There is a new digital conversation happening among online healthcare professionals (eHCPs), and it’s not taking place on Twitter. eHCPs are tooting on Mastodon, the Twitter-esque social media software that runs on a network of connected, self-hosted servers, that has been quietly building fans since it first launched in 2016.
Confused? Don’t be. This is a trend in eHCP behaviour following the acquisition of Twitter by Elon Musk on October 27, 2022.
“Welcome to #MedMastodon! I hope this #MedTwitter replacement won’t be necessary but just in case here we are. I think we can do a better job moderating content as a community of medical professionals” tooted Seattle-based intensivist and pulmonologist, Nick Mark, MD, just four days after Musks’ Twitter takeover.
On October 31, 2022, Dr Mark launched a Mastodon server dedicated to medical professionals. In the days that immediately followed, thousands of healthcare professionals created accounts on Dr Mark’s med-mastodon server, joining a wave of people flocking to Mastodon, amid uncertainties about Twitter’s future.
Dr Mark has been happily tweeting – on Twitter – since 2015, amassing more than 40,000 followers.
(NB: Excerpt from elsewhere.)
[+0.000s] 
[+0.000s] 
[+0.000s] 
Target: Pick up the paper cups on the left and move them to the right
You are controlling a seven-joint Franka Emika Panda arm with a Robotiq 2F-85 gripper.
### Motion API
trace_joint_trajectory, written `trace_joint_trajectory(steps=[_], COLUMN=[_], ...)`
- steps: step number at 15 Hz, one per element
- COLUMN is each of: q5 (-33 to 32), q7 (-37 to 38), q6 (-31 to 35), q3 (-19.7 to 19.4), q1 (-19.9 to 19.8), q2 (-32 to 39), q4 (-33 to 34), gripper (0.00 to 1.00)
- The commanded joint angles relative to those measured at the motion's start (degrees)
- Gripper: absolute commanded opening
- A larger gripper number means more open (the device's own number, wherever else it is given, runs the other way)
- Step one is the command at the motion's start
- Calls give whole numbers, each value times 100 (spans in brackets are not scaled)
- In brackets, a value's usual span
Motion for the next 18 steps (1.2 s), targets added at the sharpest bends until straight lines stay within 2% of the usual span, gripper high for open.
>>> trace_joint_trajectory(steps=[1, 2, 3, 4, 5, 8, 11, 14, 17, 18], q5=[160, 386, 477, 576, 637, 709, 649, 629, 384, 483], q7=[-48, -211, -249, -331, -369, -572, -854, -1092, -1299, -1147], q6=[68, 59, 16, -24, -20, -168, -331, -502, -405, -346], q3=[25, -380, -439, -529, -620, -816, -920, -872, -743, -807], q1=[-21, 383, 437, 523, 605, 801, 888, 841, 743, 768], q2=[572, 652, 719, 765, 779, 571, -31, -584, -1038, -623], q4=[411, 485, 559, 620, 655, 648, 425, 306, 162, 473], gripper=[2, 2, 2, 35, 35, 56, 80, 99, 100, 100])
He runs a website providing one-page education materials on ICU procedures, for free. So what made him decide to create a platform for medical professionals on Mastodon?
There is a tone of optimism in the response from his fellow professionals all around the world as they join the movement.
“…I will take a while to find my feet, but hoping this will provide an online location for us to continue to be a diverse medical community that discusses things respectfully”, tooted Prof. Charlotte Summers, Professor of Intensive Care Medicine & Interim Director of the Heart & Lung Research Institute at University of Cambridge in the UK. “I have learned so much from my online communities and don’t [want] to lose that!”
“Feel the same – keen not to lose the benefits of online community gained on twitter, especially the discussion with people otherwise unable to meet F2F”, replied Gabrielle Pollara, Associate Professor UCL.
To some of the HCPs who have joined Mastodon, it feels like a new start. “I loved #MedTwitter but it’s becoming clearer to me that I have ethical issues with continuing over there unless things do a 180”, tooted Registered Nurse, DeAnn Dunn.
While HCPs on Mastodon navigate the new platform, some have already asked questions about moderation of content and how to avoid misinformation in the brave new world they are creating. Dr Mark has a vision for the HCP community to self-moderate: “my hope is that we can do a better job moderating ourselves instead of relying on an algorithm or non-medical people at :twitter: to adjudicate. Eventually we could/should have a bunch of volunteers moderating.”
“…I love this idea. Looking forward to the journey, but I do think this is the future way forward.”, reflected Taylor Nichols, MD, an Emergency Medicine physician.
HCPs on Mastodon: a quick guide for pharma
- For now, Twitter remains the primary social channel for communication between eHCPs, with millions of active members. Mastodon is rapidly growing but with eHCP numbers in the thousands, is currently a much smaller source of data.
- Mastodon allows longer form posts – 500 characters vs Twitter’s 280. Reaction to pharma data is likely to be a little more nuanced.
- Toots can be edited – this may provide new opportunities for promptly-disseminated evidence to correct misconceptions.
- Many HCPs start by introducing themselves. This provides an opportunity to get to know your stakeholders, and what’s important to them.
- While the @med-mastodon community and the #Medmastodon hashtag are growing rapidly, eHCPs are gathering in other parts of Mastodon too such as groups focused on science or digital health, and – like on Twitter – many health specialty hashtags are already in use. Each group has its own unique emerging culture, which you should consider when planning future engagement.
- You can enjoy the custom medical emojis that are being created – and create your own. Your unbranded communication pack could include some disease-specific emojis.